Projet de loi anti-LGBT au Sénégal : jusqu’à 10 ans envisagée

Le gouvernement du Sénégal a annoncé mardi 24 février le dépôt d’un projet de loi visant à renforcer les peines prévues pour les relations sexuelles entre personnes de même sexe, déjà réprimées par l’article 319 du code pénal. Le texte doit désormais être débattu à l’Assemblée nationale.

Actuellement, l’article 319 sanctionne les « actes contre nature avec un individu de son sexe » d’un à cinq ans de prison, et les « attentats à la pudeur » sur des enfants de moins de 13 ans de deux à cinq ans. Selon le Premier ministre Ousmane Sonko :

« Toute personne qui aura commis un acte contre nature sera puni d’un emprisonnement de cinq à dix ans. »

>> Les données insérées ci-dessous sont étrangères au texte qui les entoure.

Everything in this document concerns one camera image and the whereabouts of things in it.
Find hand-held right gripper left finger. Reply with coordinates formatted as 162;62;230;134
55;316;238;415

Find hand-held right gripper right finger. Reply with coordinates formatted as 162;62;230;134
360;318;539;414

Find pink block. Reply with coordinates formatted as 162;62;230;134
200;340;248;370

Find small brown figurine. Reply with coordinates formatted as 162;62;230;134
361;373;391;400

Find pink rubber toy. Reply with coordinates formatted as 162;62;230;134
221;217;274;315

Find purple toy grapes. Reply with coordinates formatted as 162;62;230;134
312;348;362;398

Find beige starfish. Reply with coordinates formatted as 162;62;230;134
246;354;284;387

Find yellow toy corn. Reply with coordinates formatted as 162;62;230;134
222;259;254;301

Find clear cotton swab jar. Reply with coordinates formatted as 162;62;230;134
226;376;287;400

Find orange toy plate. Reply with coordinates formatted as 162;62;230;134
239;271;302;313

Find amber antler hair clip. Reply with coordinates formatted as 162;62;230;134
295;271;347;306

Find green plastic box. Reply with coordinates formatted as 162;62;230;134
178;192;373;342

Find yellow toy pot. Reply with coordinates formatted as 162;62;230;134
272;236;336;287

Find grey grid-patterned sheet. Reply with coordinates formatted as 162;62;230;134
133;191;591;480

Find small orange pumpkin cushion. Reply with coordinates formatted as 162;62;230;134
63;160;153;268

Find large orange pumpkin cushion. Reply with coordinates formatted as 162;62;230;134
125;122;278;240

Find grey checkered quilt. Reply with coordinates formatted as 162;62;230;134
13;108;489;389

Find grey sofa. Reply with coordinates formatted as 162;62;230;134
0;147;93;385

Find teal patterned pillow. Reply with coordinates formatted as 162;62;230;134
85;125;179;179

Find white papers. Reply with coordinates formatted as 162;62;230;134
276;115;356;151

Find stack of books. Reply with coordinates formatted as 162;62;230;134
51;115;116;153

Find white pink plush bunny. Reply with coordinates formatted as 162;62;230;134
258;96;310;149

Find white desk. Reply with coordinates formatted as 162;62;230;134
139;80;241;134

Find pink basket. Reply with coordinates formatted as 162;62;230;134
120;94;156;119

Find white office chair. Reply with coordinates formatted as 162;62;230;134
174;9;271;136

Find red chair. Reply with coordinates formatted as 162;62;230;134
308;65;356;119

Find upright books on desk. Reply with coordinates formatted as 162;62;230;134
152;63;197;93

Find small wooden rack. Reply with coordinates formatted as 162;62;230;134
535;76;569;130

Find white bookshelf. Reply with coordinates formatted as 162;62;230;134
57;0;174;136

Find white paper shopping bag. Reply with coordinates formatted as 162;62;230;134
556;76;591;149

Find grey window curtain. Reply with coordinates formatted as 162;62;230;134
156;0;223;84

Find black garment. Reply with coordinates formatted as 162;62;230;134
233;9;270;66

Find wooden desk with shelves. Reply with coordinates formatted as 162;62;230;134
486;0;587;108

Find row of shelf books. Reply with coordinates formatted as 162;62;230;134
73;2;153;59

Le projet de loi prévoit également d’élargir la définition des actes concernés et d’inclure dans les sanctions l’« apologie » ou le « financement » de relations homosexuelles.

Arrestations et climat de peur

Cette initiative intervient dans un contexte tendu, marqué par plusieurs arrestations récentes. Le 7 février, la gendarmerie sénégalaise a interpellé douze hommes, dont deux personnalités locales, accusés d’« actes contre nature » et de « transmission volontaire du VIH-sida par rapports sexuels non protégés ». Quelques jours plus tard, cinq autres personnes ont été arrêtées pour les mêmes motifs, dont un journaliste de la télévision publique.

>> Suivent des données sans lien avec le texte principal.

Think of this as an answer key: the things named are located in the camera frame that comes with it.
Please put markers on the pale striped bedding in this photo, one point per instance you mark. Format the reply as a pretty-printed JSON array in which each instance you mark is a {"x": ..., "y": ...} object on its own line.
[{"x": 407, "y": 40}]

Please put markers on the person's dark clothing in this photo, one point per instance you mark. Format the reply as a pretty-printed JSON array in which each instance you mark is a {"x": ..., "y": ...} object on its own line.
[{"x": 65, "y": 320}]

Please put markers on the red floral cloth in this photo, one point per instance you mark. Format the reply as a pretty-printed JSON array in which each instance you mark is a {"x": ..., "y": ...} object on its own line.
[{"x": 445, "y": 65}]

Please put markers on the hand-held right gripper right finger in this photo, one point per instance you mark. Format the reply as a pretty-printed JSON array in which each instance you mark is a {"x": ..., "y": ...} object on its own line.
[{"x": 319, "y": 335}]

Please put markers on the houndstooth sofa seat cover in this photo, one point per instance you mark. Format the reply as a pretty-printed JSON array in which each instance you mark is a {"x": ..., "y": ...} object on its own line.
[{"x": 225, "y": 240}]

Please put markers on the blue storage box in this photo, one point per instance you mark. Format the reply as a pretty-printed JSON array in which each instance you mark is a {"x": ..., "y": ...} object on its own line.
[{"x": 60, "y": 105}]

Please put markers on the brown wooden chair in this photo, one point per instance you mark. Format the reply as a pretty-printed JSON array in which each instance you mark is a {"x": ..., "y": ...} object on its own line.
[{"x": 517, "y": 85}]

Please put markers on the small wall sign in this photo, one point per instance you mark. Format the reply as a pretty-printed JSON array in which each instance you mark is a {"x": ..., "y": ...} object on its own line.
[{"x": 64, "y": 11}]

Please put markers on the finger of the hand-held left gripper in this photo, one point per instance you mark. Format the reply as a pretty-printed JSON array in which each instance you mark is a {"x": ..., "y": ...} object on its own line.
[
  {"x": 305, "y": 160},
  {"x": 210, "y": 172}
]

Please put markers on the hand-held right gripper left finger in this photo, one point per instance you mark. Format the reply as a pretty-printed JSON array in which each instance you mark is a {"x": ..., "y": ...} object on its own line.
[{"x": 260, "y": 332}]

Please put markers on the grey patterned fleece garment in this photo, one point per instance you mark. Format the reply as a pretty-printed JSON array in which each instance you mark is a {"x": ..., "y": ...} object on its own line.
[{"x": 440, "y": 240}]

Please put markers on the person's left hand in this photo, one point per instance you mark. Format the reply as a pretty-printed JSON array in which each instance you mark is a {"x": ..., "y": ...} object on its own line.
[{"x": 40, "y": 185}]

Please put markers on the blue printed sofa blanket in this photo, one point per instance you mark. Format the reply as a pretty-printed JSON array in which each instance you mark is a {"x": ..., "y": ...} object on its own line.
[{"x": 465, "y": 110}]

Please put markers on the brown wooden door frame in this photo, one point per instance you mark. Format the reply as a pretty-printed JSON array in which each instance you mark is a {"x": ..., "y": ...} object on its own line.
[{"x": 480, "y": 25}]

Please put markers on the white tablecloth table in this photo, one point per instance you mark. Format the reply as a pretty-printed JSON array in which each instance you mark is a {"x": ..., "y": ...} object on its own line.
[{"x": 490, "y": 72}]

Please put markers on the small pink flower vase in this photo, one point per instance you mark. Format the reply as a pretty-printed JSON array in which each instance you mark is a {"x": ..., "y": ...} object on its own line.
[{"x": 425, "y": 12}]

Parallèlement, la police sénégalaise a démantelé un réseau international de pédocriminalité entre le Sénégal et la France, entraînant l’arrestation de quatorze personnes. Les médias locaux ont largement relayé les deux affaires simultanément, créant un amalgame dangereux entre homosexualité et pédocriminalité. Les réseaux sociaux ont été saturés d’appels à la dénonciation et de messages homophobes.

Réactions internationales

L’ONG Human Rights Watch a dénoncé ces arrestations et appelé le gouvernement à protéger les droits des personnes LGBTQIA+. Dans un communiqué, elle a souligné :

« Les arrestations pour homosexualité en vertu de lois sévères ravivent les inquiétudes concernant la sécurité des personnes LGBTQ et des personnes vivant avec le VIH. Utiliser des préservatifs ou des traitements antirétroviraux comme preuves viole le droit à la vie privée et compromet la prévention. »

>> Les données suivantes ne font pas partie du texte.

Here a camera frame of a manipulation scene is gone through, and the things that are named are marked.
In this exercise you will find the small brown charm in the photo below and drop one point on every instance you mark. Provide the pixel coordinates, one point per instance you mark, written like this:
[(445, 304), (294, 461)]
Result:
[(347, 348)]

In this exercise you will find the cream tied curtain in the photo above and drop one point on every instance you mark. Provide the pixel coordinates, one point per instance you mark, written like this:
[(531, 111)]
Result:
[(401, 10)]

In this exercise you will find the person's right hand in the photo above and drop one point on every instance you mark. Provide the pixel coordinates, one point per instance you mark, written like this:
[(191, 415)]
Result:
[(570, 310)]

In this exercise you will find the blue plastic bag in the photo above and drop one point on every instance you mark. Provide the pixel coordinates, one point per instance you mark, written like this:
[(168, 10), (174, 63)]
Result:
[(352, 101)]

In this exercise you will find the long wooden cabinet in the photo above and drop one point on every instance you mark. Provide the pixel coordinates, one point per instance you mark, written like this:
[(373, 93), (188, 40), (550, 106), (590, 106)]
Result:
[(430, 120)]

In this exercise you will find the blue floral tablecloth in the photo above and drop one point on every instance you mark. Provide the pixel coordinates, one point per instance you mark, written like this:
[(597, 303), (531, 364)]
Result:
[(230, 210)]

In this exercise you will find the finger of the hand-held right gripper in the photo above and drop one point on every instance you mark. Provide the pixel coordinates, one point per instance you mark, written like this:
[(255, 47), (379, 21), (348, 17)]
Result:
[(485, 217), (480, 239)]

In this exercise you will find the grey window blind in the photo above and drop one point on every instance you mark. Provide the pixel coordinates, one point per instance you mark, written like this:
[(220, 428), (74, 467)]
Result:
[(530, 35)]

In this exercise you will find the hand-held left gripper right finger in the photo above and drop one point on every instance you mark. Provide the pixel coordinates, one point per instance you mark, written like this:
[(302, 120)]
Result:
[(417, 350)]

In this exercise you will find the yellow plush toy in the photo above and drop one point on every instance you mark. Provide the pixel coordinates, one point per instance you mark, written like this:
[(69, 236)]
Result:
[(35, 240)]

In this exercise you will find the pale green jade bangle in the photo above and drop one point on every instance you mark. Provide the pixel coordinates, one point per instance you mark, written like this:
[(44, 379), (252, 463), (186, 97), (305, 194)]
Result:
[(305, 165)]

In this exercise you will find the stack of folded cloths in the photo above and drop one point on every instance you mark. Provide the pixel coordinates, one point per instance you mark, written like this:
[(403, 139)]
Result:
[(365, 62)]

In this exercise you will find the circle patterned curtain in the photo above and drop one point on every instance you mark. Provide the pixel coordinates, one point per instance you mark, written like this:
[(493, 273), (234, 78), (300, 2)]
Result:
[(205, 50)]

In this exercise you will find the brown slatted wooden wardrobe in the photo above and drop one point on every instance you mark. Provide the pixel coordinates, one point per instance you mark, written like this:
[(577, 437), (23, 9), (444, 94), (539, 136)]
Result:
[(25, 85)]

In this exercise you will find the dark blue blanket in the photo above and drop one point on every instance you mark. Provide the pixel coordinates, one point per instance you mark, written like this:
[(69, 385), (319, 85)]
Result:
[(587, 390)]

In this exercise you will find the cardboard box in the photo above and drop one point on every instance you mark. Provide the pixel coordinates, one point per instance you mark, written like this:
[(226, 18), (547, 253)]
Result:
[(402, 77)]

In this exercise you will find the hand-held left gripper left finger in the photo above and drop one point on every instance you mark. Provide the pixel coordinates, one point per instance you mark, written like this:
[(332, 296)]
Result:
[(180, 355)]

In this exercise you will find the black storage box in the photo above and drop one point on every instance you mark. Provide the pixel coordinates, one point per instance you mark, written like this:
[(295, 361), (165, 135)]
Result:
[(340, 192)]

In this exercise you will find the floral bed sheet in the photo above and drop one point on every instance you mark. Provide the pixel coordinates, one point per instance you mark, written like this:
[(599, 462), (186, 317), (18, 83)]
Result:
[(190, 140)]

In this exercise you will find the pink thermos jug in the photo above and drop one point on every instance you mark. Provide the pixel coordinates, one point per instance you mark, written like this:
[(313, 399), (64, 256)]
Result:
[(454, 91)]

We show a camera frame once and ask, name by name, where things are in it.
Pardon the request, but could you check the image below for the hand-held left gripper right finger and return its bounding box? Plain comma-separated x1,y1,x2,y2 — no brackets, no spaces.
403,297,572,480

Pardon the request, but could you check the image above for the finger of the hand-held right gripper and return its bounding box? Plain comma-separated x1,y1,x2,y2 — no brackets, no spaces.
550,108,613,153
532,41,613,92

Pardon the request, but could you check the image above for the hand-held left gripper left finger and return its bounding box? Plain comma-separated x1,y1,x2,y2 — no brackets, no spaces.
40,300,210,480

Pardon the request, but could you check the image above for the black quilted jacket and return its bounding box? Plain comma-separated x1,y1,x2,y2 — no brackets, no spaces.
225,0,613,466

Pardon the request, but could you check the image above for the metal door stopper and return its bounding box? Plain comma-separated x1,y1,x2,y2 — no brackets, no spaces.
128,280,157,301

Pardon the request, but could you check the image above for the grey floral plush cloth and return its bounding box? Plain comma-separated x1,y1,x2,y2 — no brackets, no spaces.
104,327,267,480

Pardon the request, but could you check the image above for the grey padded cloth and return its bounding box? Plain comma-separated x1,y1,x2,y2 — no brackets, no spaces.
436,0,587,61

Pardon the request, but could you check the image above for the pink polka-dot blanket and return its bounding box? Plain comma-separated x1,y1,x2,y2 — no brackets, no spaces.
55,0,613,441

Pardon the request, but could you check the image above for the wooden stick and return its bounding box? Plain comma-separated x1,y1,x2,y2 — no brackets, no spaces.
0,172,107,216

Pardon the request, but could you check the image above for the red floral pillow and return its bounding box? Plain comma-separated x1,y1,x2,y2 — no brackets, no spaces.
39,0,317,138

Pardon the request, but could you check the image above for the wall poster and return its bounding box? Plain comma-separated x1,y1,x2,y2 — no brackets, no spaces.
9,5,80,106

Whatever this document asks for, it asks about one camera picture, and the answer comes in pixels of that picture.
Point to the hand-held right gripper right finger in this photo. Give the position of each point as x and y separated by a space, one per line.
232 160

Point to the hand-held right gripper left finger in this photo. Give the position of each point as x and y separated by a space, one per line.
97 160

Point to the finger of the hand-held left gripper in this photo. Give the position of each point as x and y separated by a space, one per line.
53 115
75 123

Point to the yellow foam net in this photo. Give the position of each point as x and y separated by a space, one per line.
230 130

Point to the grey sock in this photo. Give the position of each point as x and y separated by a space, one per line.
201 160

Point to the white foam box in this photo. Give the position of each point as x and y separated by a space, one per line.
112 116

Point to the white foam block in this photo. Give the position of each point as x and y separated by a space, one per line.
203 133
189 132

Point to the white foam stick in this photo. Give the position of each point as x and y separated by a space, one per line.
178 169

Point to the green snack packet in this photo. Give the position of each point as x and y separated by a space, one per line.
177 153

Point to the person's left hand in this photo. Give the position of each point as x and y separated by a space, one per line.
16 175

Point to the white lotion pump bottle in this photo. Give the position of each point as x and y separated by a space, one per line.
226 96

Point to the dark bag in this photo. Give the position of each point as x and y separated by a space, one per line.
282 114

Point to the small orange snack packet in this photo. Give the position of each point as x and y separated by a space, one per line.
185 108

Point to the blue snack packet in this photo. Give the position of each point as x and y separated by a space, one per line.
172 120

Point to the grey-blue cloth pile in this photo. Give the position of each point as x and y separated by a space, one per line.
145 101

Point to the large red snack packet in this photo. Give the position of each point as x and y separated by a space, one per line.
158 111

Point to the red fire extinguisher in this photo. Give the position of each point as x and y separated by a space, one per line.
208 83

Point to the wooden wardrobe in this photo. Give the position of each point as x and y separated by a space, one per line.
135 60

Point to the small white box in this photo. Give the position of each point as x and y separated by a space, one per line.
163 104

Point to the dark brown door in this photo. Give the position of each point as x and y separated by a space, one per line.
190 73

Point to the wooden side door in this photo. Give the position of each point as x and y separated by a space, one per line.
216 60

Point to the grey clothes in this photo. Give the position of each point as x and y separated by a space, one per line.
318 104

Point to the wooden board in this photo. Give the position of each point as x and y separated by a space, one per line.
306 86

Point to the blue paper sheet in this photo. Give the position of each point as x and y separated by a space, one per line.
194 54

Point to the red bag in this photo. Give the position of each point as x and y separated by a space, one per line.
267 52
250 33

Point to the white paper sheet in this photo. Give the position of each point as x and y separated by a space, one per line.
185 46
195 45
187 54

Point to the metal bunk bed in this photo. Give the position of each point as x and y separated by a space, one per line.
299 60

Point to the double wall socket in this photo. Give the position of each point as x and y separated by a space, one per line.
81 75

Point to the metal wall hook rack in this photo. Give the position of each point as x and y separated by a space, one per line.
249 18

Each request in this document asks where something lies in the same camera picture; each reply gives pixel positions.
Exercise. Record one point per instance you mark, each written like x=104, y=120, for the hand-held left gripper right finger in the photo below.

Fama, militante sénégalaise de STOP homophobie, ajoute :

« Depuis l’annonce de ce projet, nous voyons déjà ses effets. Des personnes nous contactent pour signaler des menaces, des violences ou des expulsions familiales. La loi ne fera pas disparaître des citoyens : elle les rend simplement plus vulnérables. »

Elle précise également :

« Le mélange des questions d’homosexualité et de pédocriminalité est dangereux. Les crimes contre les enfants doivent être combattus avec la plus grande fermeté. Confondre ces réalités crée un climat de peur et de stigmatisation pour des personnes innocentes. »

Contexte politique et social

Le Sénégal, pays majoritairement musulman et conservateur, connaît depuis plusieurs années des débats vifs sur l’homosexualité. L’argument d’une influence étrangère est régulièrement invoqué par certains responsables religieux et politiques pour justifier la criminalisation. Des manifestations en faveur du durcissement des sanctions ont déjà eu lieu.

Alors qu’il était encore dans l’opposition, le Premier ministre Ousmane Sonko s’était déclaré favorable à un renforcement de la répression. La mise en place de cette loi pourrait accroître les risques pour les personnes LGBTQIA+, déjà confrontées à des discriminations et à des violences, et fragiliser davantage les associations locales qui travaillent à leur protection.

Conséquences humanitaires et sécuritaires

Ce durcissement de la législation entraînerait une augmentation des demandes d’aide et de protection :

« Certaines personnes sont contraintes de fuir leur pays ou vivent dans la peur d’être arrêtées, exposées à des violences ou à des discriminations liées à leur statut sérologique. Cela a des conséquences graves sur la santé physique et psychologique des victimes », insiste Fama.

Le projet de loi n’a pas encore de date de vote fixée à l’Assemblée nationale, mais son adoption pourrait marquer un tournant dans la criminalisation de l’homosexualité au Sénégal, avec des conséquences concrètes pour la vie quotidienne et la sécurité des personnes LGBTQIA+ dans le pays.